Digital skills and talent is one of four areas we focus on as part of the digital enterprise cross-industry theme. The other themes we examine are digital business models, digital operating models, and digital talent metrics.

A skills crunch is making the challenge for enterprises of attracting and retaining the right talent more pressing than ever (see Figure 1).¹

Critically, in the coming years, millennials will represent a major source of talent who have the skills that are needed. However, it will be a daunting challenge to attract and retain them. A study by Deloitte notes millennials feel that businesses are out of touch with their personal values, for example, by focusing more on profit than social good. According to a World Economic Forum survey, there are three key things millennials are looking for from their employer: career advancement (48%), company culture (38%) and training/development opportunities (32%).²

To make the challenge harder, organizations now have to recruit and operate with greater transparency. Peer-to-peer reviews allow more insights into the inner workings of an organization. Glassdoor, the fastest-growing jobs and recruiting website, alone has reviews about salaries, interviews, CEO and workplace for more than 435,000 companies. Employees, particularly millennials, do not want to work for organizations that are badly rated.

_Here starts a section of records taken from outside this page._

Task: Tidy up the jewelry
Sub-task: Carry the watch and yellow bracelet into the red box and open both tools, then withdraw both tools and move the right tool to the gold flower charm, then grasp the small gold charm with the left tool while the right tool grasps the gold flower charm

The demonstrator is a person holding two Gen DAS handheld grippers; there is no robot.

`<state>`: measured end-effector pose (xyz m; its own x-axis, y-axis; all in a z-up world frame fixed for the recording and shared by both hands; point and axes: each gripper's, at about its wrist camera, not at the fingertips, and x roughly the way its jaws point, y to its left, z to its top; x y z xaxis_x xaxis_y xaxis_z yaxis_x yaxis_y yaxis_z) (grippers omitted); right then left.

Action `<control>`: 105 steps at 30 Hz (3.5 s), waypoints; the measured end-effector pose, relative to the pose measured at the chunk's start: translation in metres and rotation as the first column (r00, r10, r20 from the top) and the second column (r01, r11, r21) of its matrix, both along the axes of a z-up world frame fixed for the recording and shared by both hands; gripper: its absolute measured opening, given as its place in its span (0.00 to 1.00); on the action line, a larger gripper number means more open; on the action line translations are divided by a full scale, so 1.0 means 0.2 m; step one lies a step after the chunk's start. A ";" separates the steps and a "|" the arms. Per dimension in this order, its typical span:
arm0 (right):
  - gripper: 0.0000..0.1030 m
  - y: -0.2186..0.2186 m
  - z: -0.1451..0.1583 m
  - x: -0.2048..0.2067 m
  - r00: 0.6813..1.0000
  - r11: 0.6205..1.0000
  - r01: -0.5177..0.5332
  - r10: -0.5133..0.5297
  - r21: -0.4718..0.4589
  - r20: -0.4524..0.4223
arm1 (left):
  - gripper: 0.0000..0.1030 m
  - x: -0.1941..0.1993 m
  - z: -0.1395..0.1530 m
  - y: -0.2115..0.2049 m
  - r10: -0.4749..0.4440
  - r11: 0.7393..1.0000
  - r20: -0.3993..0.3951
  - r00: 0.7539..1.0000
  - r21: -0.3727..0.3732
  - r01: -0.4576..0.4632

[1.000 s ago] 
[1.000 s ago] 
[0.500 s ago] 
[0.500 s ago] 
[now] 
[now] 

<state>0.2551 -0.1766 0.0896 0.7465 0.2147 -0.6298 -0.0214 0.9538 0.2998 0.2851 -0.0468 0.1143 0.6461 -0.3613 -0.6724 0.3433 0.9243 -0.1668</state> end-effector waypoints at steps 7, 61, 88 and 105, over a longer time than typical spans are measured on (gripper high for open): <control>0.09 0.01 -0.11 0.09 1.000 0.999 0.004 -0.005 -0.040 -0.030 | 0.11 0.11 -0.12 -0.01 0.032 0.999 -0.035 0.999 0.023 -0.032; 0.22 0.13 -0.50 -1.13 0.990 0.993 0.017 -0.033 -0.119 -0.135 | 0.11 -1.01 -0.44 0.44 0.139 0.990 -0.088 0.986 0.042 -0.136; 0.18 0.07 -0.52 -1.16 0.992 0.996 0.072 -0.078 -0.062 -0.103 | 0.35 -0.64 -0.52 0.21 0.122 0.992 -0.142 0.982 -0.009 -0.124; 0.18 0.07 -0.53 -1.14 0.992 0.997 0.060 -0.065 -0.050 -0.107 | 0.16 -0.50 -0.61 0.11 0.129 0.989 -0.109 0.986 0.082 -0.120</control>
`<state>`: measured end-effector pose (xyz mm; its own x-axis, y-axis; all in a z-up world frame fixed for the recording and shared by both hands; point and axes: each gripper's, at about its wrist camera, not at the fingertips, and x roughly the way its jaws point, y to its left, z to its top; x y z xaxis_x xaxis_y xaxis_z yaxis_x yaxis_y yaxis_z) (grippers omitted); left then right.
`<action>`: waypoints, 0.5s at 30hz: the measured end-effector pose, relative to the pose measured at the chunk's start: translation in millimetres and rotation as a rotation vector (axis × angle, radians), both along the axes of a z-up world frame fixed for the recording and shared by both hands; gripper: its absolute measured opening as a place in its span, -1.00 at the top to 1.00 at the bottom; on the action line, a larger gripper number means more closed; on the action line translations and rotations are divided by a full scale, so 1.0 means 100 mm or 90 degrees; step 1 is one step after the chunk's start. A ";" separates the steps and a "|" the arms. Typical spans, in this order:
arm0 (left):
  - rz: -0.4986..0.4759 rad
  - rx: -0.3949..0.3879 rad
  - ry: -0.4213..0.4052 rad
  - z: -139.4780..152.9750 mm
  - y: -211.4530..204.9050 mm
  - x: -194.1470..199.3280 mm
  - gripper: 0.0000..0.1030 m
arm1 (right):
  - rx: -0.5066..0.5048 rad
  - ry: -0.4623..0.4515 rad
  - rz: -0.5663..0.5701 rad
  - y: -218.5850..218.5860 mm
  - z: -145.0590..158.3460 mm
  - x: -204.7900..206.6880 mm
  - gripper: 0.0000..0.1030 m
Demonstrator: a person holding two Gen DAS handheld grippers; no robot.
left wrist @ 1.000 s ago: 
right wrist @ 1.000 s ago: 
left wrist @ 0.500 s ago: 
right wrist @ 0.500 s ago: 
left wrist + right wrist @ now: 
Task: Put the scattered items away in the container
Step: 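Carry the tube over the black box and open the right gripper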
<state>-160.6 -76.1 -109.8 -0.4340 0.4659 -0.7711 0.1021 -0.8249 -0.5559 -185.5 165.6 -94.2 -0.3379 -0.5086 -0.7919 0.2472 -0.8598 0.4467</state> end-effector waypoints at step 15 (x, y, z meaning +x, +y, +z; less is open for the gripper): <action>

A successful strategy for recruiting and retaining talent stands or falls on the support it receives from leadership. The impetus to set, develop and foster this digital culture has to come from the top. Yet relatively few companies make the radical changes to their boards and leadership that are needed. Russell Reynolds found that of the 300 largest companies in the United States, Europe and Asia, 72% do not have board members with digital literacy.³

Building a digital workforce goes beyond just recruitment and talent development – it also requires incumbents to think about enhancing their workforce in other ways. Enterprises can tap the gig economy for skilled on-demand workers, speeding up the process of finding and onboarding talent (see Figure 2).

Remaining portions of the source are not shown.